Похоже, был испуган. Тина всегда имела огромную власть над Мэттом. Хоть он и был тремя-четырьмя годами старше ее. Айзек отчасти понимал, отчего Мэтту не по себе, и сказал:
— Да ладно, Мэтт, раз надо заплатить, я заплачу. Сколько она просит.
— Возможно, она уже и не поймет.
— Возьми деньги. Скажи ей, я здесь. Мэтт, я хочу видеть мою сестру.
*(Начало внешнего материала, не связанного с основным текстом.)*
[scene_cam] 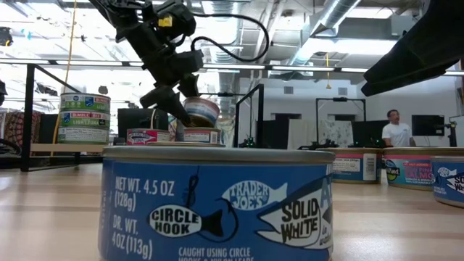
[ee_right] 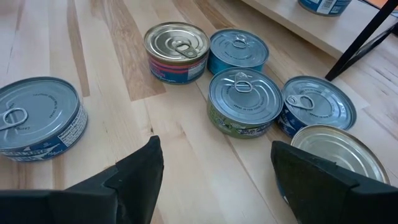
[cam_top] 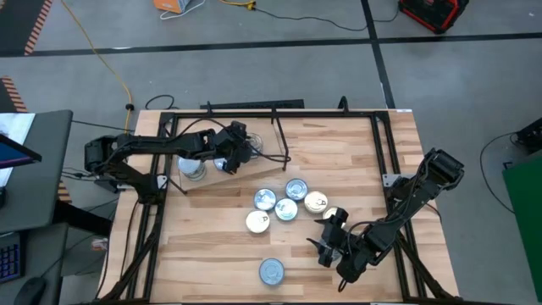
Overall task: Stack canned seafood by type on shelf
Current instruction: Stack the blue pink tuna can on top of the blue pink tuna can on the shelf
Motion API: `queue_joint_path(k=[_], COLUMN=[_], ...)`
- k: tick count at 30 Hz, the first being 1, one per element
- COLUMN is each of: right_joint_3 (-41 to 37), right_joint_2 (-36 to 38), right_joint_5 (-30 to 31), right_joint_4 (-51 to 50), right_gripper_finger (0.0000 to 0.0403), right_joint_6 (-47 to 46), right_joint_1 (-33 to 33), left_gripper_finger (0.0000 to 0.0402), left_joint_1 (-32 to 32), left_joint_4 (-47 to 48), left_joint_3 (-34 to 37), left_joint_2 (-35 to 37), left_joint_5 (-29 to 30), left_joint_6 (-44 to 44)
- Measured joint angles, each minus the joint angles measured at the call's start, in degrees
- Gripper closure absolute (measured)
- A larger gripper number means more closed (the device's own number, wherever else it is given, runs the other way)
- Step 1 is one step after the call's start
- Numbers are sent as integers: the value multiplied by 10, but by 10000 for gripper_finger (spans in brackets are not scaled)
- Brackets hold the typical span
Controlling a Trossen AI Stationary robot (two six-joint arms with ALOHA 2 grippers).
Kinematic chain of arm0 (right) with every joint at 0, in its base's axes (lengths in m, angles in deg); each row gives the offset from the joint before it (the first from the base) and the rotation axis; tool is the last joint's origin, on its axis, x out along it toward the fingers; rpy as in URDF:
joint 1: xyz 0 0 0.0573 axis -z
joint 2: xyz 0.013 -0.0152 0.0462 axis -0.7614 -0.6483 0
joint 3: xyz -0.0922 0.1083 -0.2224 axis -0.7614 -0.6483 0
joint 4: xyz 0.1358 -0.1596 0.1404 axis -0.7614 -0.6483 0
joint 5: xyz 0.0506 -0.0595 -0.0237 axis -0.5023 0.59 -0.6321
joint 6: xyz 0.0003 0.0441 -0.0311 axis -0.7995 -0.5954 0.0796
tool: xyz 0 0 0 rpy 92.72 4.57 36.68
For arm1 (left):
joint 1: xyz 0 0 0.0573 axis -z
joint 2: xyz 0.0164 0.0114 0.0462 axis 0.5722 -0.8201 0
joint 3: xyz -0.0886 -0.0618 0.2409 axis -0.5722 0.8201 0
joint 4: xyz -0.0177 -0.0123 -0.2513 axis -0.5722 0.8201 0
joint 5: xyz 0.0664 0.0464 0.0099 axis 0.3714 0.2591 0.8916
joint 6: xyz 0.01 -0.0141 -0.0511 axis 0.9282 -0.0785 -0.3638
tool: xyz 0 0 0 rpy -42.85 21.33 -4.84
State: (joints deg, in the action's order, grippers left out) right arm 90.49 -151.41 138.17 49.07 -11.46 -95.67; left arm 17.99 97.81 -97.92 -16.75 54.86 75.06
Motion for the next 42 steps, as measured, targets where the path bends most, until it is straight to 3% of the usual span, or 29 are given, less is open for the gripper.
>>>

Не в силах поднять глаза на Айзека, Мэтт взял портфель и прошел к Тине. Айзек отодвинулся от двери палаты, даже в щель не заглянул. Стоять на месте он не мог — расхаживал по коридору, сцепив руки за спиной. Вдоль рядов пустых каталок. В нем вызывали брезгливость эти приспособления для расслабленных. Он терпеть не мог таких вещей, терпеть не мог больничного запаха. Ему стукнуло шестьдесят. Он знал, каким путем ему в свой черед предстоит пойти, причем в скором времени. Впрочем, знать знал, а чувствовать не чувствовал. Смерть все еще была далеко. Что до передачи денег, Мэтт ею тяготился: не посчитавшись с ним, его вовлекли в нехорошее, ни с чем несообразное дело — что и говорить, это была причуда: так беременных женщин тянет на персики, пиво или штукатурку. Что же до Айзека, едва он передал деньги, они перестали его интересовать. Есть о чем думать. Он был рад избавиться от них. Он сам себя не понимал. Стоило ему отдать деньги, и он прекратил терзаться. Совсем. Тина затеяла все это, чтобы покарать, изобличить его, что-то ему доказать, причислить к некой категории. Но результат получился прямо противоположный. К какой еще такой категории? Где она, эта категория? Если Тина думала, что заставит его страдать, она просчиталась. Если она, его несчастная, умирающая сестра, думала, что понимает его лучше, чем кто-либо, так нет, не понимала она его.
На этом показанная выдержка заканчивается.